Courage beweisen, das kostet Mühe, schon hier in Deutschland. Beim Blick in die Welt erweist es sich als Mammutaufgabe. Wie verständlich ist es, wenn bei sportlichen Großereignissen vor allem das Strahlende gesehen wird, der Jubel auf den Tribünen, das Gold der Erstplatzierten. Internationale Wettkämpfe üben eine enorme Faszination auf uns aus. Doch zu den Begleiterscheinungen von Welt-Wettbewerben und Olympischen Spielen können auch Größenwahn und Rücksichtslosigkeit gehören. Es sollte uns nicht gleichgültig sein, ob die Organisatoren von Großereignissen Naturzerstörung und Gigantismus, Zwangsräumungen und Gewalt gegen Einheimische, Ausbeutung und Todesfälle auf ungesicherten Stadionbaustellen in Kauf nehmen. Dem Geist der Olympischen Charta entspricht das nicht, auch nicht den Idealen des Weltfußballverbandes.

Jahrzehntelang sind viele Funktionäre in Sport wie Politik diesen heiklen Themen ausgewichen. Häufig hört man das Argument, solche Debatten würden dem Image des Sports schaden.

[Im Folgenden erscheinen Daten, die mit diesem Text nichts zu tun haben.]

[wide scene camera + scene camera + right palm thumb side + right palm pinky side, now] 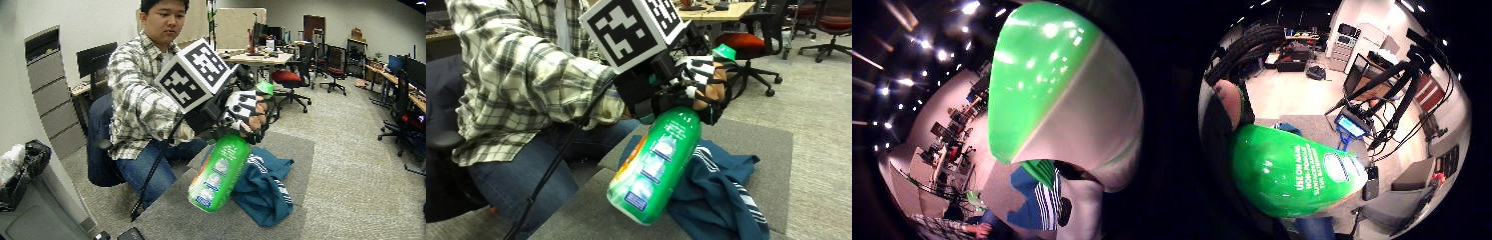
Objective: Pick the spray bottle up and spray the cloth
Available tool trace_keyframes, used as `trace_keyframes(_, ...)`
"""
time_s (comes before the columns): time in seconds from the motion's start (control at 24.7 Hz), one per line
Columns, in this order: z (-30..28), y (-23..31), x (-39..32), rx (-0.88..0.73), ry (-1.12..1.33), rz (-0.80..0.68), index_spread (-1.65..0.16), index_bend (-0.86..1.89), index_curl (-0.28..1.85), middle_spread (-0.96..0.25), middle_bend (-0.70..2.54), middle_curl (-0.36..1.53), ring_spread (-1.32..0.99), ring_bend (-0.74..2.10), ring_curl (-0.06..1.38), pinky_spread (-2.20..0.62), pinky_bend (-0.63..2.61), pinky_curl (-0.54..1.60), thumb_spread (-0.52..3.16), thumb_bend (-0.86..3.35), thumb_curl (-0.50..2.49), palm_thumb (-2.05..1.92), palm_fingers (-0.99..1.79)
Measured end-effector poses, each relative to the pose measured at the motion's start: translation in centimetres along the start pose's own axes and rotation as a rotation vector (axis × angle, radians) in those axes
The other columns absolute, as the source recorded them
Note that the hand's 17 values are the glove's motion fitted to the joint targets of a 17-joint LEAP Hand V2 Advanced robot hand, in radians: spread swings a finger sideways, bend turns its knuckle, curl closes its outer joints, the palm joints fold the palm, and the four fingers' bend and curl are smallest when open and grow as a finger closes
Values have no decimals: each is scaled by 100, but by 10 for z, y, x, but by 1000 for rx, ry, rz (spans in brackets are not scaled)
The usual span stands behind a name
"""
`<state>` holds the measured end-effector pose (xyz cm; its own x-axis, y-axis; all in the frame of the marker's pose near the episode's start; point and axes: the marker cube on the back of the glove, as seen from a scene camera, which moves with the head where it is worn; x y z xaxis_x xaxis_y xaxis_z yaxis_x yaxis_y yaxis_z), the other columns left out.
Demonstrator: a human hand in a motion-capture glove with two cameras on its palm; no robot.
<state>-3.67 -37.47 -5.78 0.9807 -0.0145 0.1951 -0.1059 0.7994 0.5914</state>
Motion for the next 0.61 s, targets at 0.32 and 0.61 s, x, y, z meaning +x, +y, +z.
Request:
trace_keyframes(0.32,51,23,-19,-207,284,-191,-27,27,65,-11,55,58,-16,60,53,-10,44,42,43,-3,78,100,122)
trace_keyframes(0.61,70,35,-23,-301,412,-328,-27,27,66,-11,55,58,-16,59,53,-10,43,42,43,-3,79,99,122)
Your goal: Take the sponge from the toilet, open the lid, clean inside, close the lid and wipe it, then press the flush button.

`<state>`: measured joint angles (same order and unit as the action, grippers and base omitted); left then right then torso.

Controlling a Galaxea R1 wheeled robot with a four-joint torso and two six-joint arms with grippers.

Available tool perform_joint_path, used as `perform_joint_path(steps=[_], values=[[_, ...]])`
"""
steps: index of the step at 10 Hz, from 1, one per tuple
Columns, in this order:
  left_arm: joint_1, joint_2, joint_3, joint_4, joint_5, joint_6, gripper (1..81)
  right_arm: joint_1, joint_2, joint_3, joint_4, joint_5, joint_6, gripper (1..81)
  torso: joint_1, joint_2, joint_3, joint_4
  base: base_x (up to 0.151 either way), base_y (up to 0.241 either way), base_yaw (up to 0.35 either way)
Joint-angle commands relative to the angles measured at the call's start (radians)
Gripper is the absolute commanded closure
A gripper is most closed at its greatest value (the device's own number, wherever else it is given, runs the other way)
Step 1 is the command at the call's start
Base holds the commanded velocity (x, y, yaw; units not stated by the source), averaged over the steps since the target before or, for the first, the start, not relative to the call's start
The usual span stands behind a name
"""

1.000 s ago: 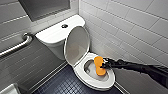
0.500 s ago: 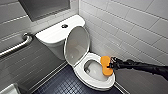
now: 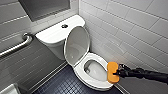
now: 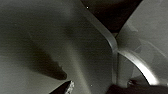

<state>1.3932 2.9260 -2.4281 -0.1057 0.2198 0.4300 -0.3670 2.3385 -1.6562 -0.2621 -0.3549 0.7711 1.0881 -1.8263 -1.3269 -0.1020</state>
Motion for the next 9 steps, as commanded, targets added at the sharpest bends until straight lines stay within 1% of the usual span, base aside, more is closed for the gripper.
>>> perform_joint_path(steps=[1, 4, 6, 7, 9], values=[[0.024, 0.018, 0.029, -0.011, 0.099, 0.003, 1.0, 0.053, -0.123, 0.128, -0.006, -0.068, 0.039, 81.1, 0.000, 0.000, 0.000, 0.000, 0.000, 0.000, 0.000], [0.024, 0.018, 0.029, -0.009, 0.098, 0.004, 1.0, 0.000, -0.189, 0.243, -0.008, -0.073, 0.069, 81.1, 0.000, 0.000, 0.000, 0.000, 0.000, 0.000, 0.000], [0.024, 0.018, 0.029, -0.009, 0.098, 0.013, 1.0, -0.086, -0.239, 0.283, -0.012, -0.067, 0.070, 81.1, 0.000, 0.000, 0.000, 0.000, 0.000, 0.000, 0.000], [0.022, 0.018, 0.029, -0.009, 0.098, 0.019, 1.0, -0.153, -0.262, 0.283, -0.029, -0.056, 0.070, 81.1, 0.000, 0.000, 0.000, 0.000, 0.000, 0.000, 0.000], [0.022, 0.018, 0.029, -0.009, 0.098, 0.026, 1.0, -0.261, -0.308, 0.262, -0.045, -0.007, 0.070, 81.1, 0.000, 0.000, 0.000, 0.000, 0.000, 0.000, 0.000]])
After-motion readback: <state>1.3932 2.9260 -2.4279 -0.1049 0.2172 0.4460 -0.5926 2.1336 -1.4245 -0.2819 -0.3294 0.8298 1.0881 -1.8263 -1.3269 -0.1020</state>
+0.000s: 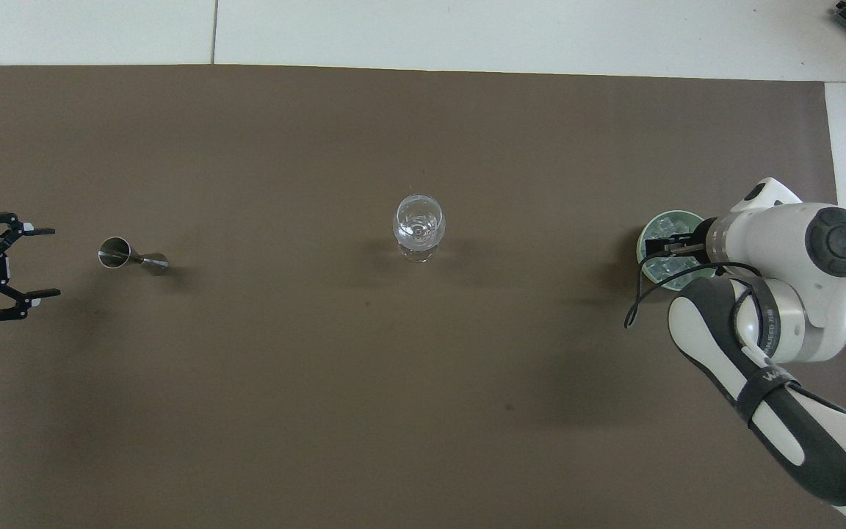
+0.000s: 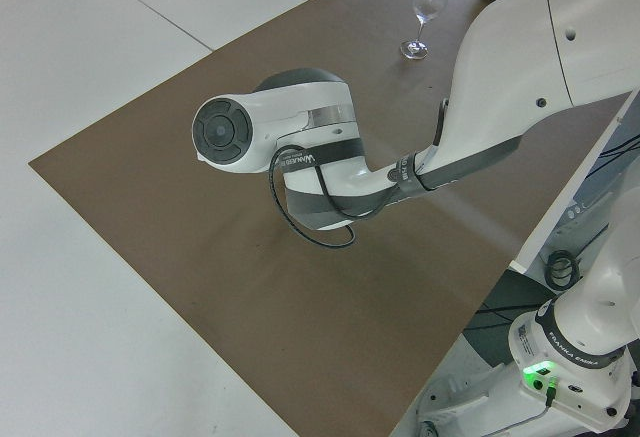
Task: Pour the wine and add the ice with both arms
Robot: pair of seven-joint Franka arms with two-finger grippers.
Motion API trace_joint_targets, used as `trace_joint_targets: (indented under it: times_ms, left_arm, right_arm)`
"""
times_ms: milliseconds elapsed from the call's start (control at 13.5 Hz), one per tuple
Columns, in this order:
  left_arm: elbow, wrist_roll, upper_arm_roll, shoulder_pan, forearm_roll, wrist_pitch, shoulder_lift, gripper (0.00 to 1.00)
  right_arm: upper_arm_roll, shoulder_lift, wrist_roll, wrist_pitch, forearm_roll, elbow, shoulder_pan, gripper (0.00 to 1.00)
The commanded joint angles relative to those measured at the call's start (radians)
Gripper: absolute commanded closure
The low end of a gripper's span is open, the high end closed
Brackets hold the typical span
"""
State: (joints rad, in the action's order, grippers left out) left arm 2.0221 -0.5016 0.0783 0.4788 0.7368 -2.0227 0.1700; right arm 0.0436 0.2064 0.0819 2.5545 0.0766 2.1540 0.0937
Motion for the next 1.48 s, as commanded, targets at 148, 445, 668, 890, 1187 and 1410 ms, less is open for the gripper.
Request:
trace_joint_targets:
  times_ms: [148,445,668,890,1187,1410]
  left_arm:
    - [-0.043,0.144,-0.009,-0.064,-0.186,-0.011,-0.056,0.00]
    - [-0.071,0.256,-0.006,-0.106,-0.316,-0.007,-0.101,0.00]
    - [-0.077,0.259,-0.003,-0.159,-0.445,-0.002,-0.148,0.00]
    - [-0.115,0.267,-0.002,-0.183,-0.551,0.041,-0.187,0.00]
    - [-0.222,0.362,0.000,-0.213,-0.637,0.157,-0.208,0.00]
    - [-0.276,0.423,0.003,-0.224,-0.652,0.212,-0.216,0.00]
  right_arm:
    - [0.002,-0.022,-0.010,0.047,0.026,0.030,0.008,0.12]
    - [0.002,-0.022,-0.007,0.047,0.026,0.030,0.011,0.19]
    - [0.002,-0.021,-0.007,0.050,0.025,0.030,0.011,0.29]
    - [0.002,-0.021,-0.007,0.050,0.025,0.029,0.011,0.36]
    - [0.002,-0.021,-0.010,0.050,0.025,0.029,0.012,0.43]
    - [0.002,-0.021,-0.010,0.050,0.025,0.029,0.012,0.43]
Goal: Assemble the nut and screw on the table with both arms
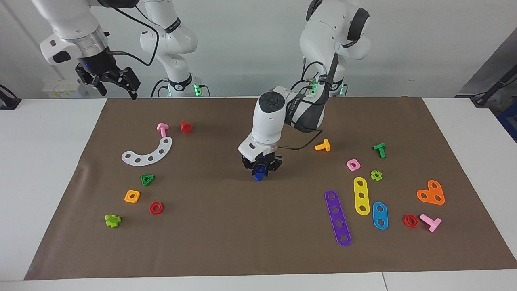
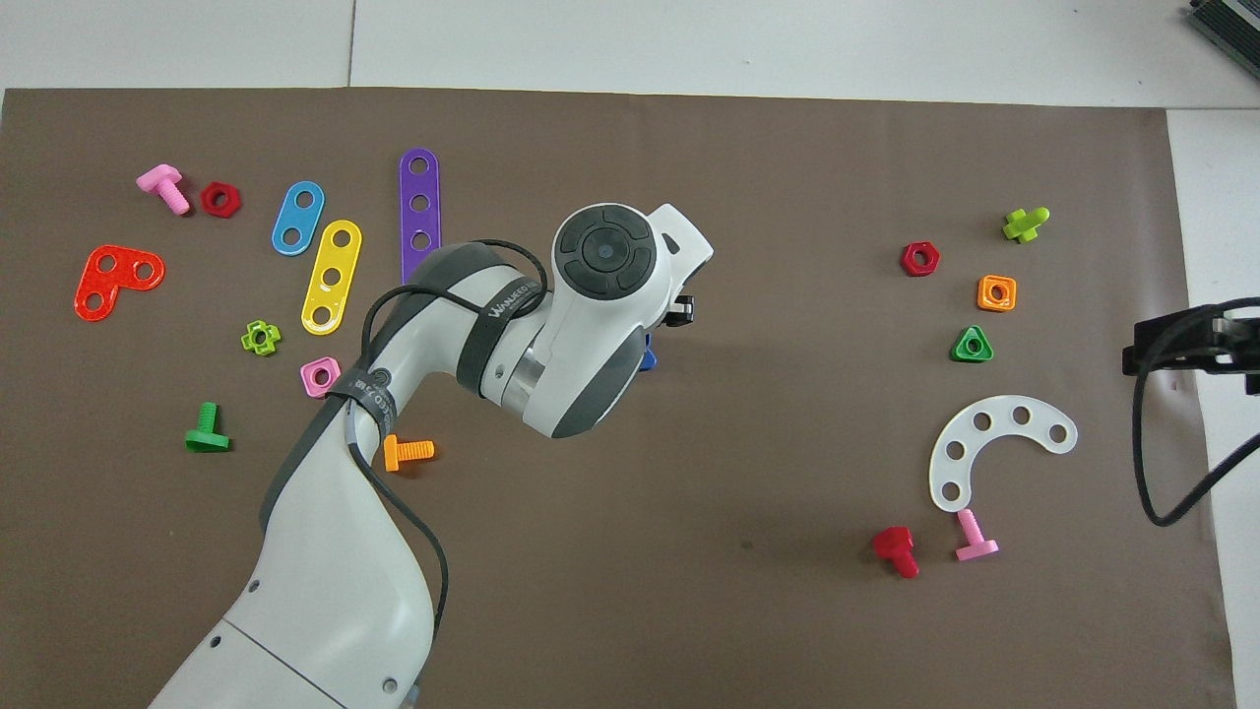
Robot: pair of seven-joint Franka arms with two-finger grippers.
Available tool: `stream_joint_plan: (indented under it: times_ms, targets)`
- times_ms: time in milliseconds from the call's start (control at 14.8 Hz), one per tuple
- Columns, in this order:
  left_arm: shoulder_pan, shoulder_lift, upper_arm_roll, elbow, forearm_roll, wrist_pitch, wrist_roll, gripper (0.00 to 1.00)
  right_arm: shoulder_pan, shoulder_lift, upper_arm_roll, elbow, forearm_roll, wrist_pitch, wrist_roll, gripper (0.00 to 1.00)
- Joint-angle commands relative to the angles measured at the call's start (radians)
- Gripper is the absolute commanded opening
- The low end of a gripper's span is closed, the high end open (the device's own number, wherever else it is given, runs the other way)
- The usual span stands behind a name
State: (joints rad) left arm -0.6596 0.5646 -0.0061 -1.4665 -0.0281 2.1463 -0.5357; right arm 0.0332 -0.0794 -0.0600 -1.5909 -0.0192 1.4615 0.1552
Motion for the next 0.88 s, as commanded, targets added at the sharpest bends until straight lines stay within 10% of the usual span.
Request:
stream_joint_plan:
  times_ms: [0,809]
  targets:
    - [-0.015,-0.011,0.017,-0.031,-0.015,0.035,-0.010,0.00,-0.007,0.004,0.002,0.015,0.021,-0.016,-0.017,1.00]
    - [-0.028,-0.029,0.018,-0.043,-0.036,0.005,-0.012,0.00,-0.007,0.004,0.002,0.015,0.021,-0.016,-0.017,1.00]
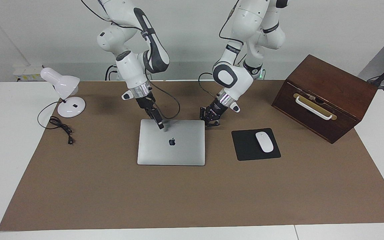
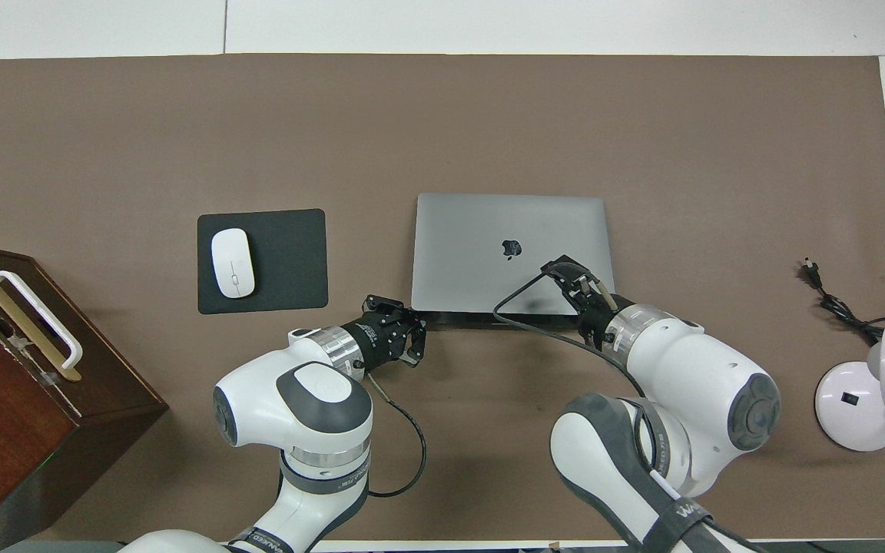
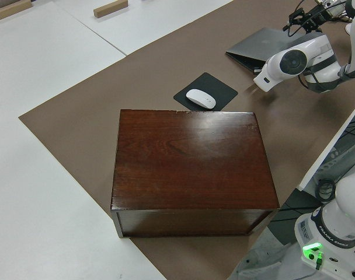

Ich glaube: Große Wettkämpfe leben nicht allein von perfektem Ablauf und Marketing. Sie leben von Glaubwürdigkeit, Anstand und mentaler Stärke.

Ich möchte ein Verbündeter all jener sein, die sich in diesem Sinne engagieren. Hoffnung kann uns die aktuelle Debatte geben: Das Thema Menschenrechte soll bei der Vergabe von Weltmeisterschaften und Olympischen Spielen künftig stärker bedacht, besprochen und berücksichtigt werden. Das scheint mir eine gute Entwicklung zu sein. Menschenrechte brauchen eine starke Lobby, auch im Sport!

Liebe Fußballfans, mit diesen Gedanken wollte ich Ihnen auf keinen Fall die Freude am Fußball madig machen, so kurz vor dem erhofften neuen Sommermärchen. Aber ich glaube, die Freude wäre noch größer, wenn wir künftig sicher sein könnten:

Niemand hat im Vorfeld einer WM oder Olympischer Spiele Schaden genommen, sein Haus verloren, seine Gesundheit oder gar sein Leben. Niemand muss das Glück der anderen mit dem eigenen Verlust oder Leid bezahlen. Wie gut wäre es, bei jedem internationalen Finale zu wissen: Es geht hier für alle um einen fairen Wettbewerb, um ein Spiel mit vielen Gewinnern.